Les formes d’intervention publique relevant de l’égalité des chances ou de l’égalité de situation sont nombreuses et ne sauraient se limiter au seul domaine des transports. En France, l’égalité des chances est mise en avant par un accès gratuit à un certain nombre de services publics tel que l’école. De même, si un certain nombre de prestations sociales est pris en charge partiellement par l’Etat ou par la Sécurité Sociale (couverture maladie universelle), c’est pour que l’accès aux soins de santé soit le même pour tous. L’inégalité des situations est également prise en compte par des mesures redistributives mises en œuvre sous des conditions de ressources financières. Cela se traduit notamment par les allocations permettant d’accéder à un logement, par le Revenu Minimum d’Insertion permettant de venir en aide aux personnes en situation de précarité, par la tarification sociale dans les transports collectifs urbains.

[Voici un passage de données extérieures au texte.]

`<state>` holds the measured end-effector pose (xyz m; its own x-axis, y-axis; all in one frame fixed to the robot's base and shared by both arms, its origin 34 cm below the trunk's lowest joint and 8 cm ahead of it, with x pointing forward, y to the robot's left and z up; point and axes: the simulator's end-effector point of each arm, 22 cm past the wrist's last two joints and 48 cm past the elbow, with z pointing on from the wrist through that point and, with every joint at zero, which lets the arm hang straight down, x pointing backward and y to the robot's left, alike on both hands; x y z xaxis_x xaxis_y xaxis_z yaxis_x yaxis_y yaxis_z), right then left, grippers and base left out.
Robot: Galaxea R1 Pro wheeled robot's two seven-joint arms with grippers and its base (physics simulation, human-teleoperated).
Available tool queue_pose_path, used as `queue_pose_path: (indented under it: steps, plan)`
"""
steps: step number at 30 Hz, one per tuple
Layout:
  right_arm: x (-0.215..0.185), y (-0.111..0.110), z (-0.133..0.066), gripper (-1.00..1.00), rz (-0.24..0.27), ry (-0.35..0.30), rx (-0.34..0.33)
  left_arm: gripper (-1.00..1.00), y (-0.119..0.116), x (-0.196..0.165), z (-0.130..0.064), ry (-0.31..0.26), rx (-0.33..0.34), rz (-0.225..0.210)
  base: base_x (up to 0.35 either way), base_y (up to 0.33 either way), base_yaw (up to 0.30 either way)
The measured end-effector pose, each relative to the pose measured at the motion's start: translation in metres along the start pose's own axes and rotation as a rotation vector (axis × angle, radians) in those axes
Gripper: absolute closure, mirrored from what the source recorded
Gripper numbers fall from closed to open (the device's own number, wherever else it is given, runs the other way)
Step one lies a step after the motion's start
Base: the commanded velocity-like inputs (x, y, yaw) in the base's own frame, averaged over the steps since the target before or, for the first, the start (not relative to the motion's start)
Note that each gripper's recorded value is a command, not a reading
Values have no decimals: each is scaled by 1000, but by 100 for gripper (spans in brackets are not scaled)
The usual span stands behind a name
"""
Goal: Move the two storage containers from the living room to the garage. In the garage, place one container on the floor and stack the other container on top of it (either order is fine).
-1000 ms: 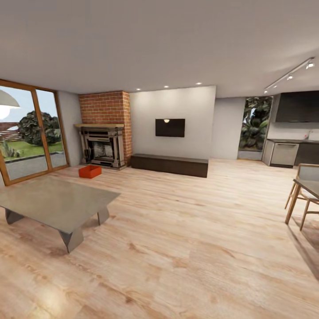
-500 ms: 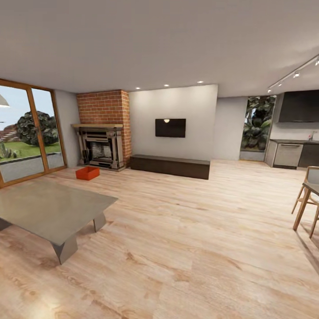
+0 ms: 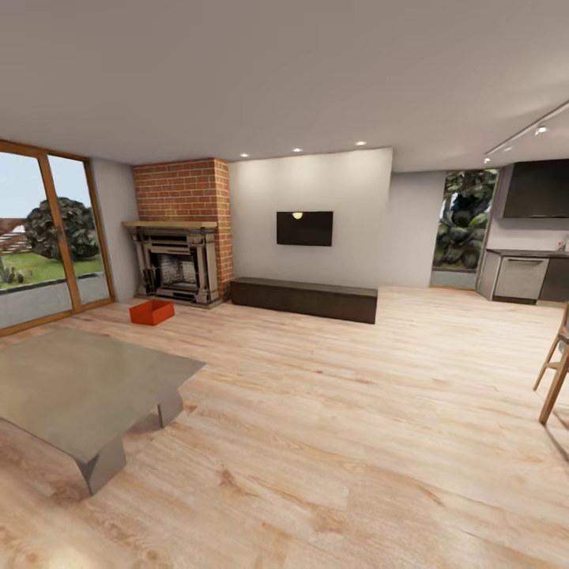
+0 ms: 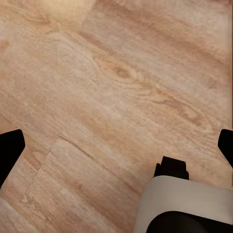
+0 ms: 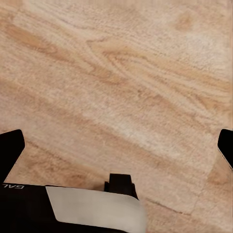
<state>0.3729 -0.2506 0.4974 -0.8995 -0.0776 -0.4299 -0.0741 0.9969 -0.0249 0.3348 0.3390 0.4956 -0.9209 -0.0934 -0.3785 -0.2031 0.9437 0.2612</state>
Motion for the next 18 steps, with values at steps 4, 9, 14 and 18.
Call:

L’impôt progressif sur le revenu est également une forme d’intervention visant à réduire les inégalités de situation entre les personnes.

33.

La cohésion sociale et la lutte contre la ségrégation se traduisent dans le renouvellement des Plans de Déplacements Urbains par la mise en œuvre de projets et de mesures visant la desserte des banlieues ou des quartiers sensibles, des hôpitaux, des espaces universitaires ou des espaces de loisirs.